Важными остаются «Детство» Льва Толстого и романы Диккенса, затрагивающие темы детства. «До Диккенса детей не было, были маленькие взрослые, «недовзрослые», которых использовали в шахтах, на рудниках. Он придумал мир детства, стал защитником детства, бегал по всем этим страшным закрытым школам… Фактически, для меня он единственный писатель, кроме Толстого, который изменил мир, из-за него были попросту уничтожены закрытые школы — детские концлагеря. И Толстой, и Достоевский вышли из этих книжек: «Мальчик у Христа на ёлке» — это чистый Диккенс, я уже не говорю про половину романов, там Диккенс везде рассыпан, просто на русской почве он получился вот таким». К Диккенсу читатели обязательно вернутся, считает гостья, упоминая произведение «Мое пристрастие к Диккенсу» Нелли Морозовой — мемуары про девочку, которую в трудные минуты спасало только чтение книг этого автора.

Наталья Громова считает, что литература — почти как вера, она дает больше возможностей уходить в себя. Отдельно она выделяет «Апофеоз беспочвенности» Льва Шестова. «Герои — два «книжных» человека, чей роман протекал между философией и литературой, но в какой-то момент автор говорит: «вернитесь к реальной жизни». По мнению гостьи, этот Шестов не становится контекстом культуры, хотя он интересен и как личность.
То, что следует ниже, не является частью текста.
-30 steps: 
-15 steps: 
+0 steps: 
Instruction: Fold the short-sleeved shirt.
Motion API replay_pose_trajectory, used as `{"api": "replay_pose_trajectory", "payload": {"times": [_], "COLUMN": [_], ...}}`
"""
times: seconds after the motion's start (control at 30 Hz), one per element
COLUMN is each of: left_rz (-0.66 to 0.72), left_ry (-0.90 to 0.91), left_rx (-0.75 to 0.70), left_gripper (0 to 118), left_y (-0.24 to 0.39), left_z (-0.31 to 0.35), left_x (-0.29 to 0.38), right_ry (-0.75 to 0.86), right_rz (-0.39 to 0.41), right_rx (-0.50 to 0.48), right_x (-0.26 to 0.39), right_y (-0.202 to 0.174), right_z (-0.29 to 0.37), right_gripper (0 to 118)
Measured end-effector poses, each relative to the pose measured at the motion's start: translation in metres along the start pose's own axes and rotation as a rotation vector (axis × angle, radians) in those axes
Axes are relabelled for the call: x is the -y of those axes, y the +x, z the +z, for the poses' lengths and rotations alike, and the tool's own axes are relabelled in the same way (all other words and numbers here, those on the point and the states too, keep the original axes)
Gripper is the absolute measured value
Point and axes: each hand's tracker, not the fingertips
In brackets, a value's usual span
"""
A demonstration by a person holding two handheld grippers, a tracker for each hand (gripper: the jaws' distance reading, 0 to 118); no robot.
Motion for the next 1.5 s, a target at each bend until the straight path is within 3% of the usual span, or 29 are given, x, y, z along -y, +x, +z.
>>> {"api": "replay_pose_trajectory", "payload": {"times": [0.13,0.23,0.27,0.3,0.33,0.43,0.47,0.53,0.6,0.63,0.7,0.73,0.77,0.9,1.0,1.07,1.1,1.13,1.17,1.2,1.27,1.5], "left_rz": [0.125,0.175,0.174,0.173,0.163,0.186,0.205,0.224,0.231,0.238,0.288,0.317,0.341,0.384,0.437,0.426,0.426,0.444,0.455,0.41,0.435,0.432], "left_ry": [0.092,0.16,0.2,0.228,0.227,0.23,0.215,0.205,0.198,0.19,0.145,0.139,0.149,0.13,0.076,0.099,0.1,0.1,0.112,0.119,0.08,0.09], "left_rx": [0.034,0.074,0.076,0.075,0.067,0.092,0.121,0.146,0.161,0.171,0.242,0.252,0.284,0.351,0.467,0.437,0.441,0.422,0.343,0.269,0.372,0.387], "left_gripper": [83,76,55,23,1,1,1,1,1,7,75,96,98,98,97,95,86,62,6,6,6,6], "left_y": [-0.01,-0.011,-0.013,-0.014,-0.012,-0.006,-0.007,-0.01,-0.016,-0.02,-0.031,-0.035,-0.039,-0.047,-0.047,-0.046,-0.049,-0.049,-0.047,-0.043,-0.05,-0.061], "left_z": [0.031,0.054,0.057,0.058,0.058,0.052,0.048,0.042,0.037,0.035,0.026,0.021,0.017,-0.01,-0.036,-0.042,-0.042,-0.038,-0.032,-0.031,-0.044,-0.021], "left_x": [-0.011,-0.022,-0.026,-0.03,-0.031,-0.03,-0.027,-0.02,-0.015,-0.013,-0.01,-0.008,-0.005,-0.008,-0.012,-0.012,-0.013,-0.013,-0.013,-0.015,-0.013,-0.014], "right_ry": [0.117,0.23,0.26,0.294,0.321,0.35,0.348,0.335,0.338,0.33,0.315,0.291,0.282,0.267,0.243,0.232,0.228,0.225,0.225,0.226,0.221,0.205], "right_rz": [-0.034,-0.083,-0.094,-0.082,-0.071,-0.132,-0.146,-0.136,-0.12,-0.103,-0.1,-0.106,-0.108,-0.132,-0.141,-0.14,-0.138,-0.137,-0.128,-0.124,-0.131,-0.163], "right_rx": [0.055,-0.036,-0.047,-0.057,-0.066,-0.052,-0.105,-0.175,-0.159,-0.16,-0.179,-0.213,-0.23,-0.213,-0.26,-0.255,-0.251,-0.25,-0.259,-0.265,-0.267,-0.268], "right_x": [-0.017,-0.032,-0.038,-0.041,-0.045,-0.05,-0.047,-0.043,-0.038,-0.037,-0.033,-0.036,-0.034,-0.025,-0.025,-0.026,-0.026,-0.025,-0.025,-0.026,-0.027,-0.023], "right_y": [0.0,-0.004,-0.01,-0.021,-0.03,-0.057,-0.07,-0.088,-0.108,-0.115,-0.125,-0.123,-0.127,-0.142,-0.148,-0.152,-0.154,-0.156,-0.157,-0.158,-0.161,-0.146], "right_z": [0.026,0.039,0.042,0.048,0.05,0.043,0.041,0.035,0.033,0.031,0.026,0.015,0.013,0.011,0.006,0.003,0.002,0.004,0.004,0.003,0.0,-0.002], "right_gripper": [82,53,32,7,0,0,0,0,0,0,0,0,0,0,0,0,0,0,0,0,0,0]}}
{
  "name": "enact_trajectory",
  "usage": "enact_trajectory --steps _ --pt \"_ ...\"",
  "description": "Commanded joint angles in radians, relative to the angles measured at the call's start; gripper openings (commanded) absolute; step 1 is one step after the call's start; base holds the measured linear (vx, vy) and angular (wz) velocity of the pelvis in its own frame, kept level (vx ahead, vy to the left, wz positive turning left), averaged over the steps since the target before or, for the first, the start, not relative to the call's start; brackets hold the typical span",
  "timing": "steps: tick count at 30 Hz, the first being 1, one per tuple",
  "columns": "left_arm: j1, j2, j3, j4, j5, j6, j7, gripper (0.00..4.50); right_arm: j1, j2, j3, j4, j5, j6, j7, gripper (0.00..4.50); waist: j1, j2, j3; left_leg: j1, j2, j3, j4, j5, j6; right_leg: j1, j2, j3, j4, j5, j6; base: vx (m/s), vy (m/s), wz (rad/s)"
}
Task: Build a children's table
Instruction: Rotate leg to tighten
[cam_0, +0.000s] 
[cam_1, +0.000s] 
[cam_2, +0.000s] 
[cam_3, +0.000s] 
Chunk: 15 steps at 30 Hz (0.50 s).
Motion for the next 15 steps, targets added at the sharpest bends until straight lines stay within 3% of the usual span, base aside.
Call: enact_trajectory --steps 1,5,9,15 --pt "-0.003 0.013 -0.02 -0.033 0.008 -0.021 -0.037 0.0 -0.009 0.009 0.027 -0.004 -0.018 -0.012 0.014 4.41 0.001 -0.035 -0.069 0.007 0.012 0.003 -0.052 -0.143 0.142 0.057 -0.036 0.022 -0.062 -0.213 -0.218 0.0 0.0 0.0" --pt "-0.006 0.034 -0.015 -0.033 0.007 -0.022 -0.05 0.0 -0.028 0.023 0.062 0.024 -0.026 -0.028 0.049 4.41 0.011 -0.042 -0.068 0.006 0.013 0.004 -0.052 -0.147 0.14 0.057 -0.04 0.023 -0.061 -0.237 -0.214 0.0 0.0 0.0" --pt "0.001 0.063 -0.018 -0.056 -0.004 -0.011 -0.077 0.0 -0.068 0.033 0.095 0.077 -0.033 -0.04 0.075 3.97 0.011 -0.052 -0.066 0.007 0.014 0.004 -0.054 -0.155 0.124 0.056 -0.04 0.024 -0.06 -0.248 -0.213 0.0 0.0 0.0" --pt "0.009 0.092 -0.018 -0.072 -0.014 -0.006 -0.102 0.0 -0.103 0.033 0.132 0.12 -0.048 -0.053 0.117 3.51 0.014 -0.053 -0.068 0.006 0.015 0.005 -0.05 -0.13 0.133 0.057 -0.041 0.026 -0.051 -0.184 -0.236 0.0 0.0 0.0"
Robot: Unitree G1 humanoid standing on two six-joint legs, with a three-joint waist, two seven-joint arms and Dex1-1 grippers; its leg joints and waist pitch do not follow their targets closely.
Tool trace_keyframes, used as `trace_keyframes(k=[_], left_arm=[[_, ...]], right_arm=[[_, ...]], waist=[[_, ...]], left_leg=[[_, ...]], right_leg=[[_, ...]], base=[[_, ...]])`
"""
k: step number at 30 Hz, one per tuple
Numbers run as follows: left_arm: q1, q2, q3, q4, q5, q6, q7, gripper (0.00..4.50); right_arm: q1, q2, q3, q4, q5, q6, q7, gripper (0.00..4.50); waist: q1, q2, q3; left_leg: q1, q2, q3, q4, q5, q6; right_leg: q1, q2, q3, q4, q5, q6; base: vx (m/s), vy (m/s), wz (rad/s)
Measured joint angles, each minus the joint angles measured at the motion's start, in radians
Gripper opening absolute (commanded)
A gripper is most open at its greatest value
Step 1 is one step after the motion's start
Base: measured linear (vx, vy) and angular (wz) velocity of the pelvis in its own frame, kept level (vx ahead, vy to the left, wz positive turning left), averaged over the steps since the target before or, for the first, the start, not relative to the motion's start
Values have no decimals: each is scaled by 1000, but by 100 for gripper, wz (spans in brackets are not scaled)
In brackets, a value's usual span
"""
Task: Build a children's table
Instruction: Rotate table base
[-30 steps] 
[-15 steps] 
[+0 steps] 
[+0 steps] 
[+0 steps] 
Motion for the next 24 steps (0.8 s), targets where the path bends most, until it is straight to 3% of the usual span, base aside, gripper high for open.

Интересен и любим «Доктор Живаго» Бориса Пастернака; Наталья Громова считает, что этот роман — книга бытия, история веры и неверия, жизни и смерти. Дар, данный каждому человеку — залог бессмертия, и Живаго благодаря своему поэтическому дару переходит границы смерти. «Пастернак три раза уклонялся от судьбы, он боялся писать. У него были авторитарные родители, отец-художник, который думал: «Как мой сын может писать эти идиотские стихи?», он ненавидел футуристов. Пастернак — это человек, которому очень сильно пришлось пробиваться через свое нутро, он не знал до конца, кто он. Интересно, когда человек в этом честен, а если это манипуляция или литературная игра, то уже нет. Предназначение Пастернака было выполнено, когда он написал «Доктора Живаго».

Сборник «Живу беспокойно… Из дневников» Евгения Шварца Наталья Громова советует прочесть всем зрителям проекта «Книги, которые сформировали мой мир». «Я очень люблю Шварца; знаете, в литературе есть герои, антигерои, подлецы. Шварц — это такой тихий герой, который боялся, но от страха писал гениальные, бесстрашные вещи. Для меня загадка, как это происходило. Он не мог не бояться: Маршак, у которого он был в ДетЛите, убегает после того, как расстреливают почти всю ленинградскую редакцию, а остальных судят, остается только Шварц среди теней. И он пишет «Тень»», — отметила она. Отдельно гостья выделила такую черту автора, как совестливость, которая всегда выходит на поверхность в его текстах.

Наталья Громова рассказала, что к картине мира добавила своими произведениями Джейн Остин. «Это очень забавно — в XIX Джейн Остин считалась просто женским чтивом, а в начале XIX века Вирджиния Вульф и Генри Джеймс открыли, что это психологическая проза, причем очень хорошая. Там есть юмор, есть ирония, герои и героини — это очень хорошее, тонкое письмо; жалко, что русская литература XIX века тоже не знала никакой Джейн Остин», — подвела итог Наталья Громова.